Your assignment
In the listing below, find every line containing "robot" and copy it out.

Records for this task
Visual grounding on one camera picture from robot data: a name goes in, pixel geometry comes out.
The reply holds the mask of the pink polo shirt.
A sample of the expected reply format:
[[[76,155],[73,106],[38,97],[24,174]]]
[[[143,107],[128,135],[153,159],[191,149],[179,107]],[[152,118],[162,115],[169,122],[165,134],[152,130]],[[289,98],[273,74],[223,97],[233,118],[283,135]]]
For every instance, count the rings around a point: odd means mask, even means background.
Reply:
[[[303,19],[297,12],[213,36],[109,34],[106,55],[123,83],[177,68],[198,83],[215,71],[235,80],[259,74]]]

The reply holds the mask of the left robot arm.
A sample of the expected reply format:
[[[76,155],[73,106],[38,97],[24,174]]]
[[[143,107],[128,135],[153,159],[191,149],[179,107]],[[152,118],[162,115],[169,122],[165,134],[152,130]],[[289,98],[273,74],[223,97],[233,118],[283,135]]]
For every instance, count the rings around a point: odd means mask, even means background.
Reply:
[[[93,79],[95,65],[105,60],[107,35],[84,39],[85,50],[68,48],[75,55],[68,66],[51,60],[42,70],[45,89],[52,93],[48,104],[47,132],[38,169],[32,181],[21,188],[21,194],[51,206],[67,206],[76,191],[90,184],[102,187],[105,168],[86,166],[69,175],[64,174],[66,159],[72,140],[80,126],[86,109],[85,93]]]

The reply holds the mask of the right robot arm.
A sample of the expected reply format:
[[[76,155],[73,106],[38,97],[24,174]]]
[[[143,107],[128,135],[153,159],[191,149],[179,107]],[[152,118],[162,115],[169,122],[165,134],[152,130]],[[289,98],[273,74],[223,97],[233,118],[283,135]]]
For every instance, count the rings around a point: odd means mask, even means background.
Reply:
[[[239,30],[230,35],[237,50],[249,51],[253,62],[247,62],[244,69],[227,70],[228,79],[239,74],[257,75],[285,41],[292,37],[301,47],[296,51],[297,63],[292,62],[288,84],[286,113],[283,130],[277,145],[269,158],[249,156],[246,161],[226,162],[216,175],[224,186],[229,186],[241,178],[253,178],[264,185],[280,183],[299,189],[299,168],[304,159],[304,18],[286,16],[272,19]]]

Your solution
Visual grounding on one camera picture from robot data: a name goes in, pixel geometry comes out.
The reply holds the mask of the left robot arm.
The reply holds the mask of the right robot arm.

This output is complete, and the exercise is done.